### Your instructions
Which lines in the material below contain the word "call"? Copy each of them.

=== Section Start ===

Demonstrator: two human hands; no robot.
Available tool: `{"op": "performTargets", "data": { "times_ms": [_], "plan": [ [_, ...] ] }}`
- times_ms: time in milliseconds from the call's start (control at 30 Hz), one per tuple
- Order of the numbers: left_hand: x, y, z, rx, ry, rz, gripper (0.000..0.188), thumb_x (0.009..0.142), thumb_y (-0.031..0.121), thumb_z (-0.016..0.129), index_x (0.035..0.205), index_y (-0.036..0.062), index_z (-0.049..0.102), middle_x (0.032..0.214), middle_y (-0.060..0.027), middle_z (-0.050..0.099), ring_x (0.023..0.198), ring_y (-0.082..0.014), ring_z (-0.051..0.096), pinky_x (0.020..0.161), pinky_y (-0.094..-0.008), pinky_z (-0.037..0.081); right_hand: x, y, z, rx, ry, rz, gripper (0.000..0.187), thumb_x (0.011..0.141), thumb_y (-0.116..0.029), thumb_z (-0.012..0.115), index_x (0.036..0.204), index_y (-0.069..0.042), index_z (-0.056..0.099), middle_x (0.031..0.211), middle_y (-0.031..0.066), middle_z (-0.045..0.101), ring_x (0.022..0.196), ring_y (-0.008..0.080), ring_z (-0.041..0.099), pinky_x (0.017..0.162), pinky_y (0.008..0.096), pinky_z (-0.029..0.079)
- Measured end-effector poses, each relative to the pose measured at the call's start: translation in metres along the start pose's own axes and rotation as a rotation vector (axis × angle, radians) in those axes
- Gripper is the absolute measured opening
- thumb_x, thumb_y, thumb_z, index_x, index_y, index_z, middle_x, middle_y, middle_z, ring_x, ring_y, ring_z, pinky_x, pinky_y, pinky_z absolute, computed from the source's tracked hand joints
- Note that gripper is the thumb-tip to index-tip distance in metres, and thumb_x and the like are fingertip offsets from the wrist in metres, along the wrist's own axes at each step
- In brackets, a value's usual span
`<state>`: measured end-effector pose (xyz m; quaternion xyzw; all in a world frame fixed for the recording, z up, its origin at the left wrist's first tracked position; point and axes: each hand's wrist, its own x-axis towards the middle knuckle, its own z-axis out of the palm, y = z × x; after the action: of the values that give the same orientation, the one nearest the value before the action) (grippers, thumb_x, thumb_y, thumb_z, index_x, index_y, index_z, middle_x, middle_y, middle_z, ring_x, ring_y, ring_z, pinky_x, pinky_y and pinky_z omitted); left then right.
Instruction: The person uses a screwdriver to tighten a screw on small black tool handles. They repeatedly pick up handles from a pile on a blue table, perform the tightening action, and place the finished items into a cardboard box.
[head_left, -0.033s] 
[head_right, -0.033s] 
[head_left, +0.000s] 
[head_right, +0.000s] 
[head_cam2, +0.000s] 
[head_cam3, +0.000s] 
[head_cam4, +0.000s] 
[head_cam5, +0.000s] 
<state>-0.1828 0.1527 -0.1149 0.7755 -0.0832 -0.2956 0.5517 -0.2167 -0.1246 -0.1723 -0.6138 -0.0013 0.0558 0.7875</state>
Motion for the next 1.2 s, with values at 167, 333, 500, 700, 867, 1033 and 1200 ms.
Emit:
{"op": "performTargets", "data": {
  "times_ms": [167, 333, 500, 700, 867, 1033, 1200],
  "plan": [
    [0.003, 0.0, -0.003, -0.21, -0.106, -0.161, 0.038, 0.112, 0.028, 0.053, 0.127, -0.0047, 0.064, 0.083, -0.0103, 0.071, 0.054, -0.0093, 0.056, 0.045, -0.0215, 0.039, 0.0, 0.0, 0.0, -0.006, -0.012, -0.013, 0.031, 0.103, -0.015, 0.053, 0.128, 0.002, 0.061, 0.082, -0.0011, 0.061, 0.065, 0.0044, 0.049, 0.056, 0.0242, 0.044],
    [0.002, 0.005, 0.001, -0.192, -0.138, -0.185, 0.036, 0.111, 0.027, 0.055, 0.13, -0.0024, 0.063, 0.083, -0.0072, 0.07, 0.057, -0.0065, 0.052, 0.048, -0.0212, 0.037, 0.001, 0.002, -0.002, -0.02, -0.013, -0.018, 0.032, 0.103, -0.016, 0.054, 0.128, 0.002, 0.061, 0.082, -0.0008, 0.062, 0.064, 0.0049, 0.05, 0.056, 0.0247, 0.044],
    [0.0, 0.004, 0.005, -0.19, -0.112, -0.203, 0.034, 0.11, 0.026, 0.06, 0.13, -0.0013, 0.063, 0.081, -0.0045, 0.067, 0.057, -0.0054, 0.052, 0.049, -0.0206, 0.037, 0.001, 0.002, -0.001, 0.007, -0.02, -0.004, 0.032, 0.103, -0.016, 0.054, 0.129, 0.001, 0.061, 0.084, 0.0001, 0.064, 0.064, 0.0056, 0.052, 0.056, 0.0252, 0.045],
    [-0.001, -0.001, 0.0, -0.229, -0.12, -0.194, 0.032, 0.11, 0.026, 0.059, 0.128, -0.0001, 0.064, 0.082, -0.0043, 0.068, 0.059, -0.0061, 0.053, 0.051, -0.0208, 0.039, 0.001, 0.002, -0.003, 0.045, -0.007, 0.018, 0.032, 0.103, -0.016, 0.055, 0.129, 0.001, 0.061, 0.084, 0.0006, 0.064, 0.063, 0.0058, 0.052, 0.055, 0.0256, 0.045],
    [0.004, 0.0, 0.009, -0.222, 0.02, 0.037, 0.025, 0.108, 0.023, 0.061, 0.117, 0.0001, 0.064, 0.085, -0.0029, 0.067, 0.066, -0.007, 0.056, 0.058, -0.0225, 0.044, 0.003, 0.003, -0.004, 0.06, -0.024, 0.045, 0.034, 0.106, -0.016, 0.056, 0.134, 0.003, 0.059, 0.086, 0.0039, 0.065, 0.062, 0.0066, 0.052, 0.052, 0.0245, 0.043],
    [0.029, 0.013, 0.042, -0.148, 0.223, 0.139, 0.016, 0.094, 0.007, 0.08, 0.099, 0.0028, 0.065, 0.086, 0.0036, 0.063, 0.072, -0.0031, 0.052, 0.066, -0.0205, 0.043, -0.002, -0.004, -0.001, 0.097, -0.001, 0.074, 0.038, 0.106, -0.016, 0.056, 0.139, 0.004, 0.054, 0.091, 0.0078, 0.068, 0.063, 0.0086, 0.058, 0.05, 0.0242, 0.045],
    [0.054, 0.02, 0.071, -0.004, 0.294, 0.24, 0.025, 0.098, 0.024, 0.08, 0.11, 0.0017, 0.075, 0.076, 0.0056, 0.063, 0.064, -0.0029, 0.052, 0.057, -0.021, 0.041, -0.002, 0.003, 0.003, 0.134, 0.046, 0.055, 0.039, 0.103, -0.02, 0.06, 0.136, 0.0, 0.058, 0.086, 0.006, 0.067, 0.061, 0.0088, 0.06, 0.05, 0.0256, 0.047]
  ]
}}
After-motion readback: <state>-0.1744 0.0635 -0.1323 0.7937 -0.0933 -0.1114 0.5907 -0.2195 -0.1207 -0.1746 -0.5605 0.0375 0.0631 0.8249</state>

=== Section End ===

### Your solution
- times_ms: time in milliseconds from the call's start (control at 30 Hz), one per tuple
- Measured end-effector poses, each relative to the pose measured at the call's start: translation in metres along the start pose's own axes and rotation as a rotation vector (axis × angle, radians) in those axes

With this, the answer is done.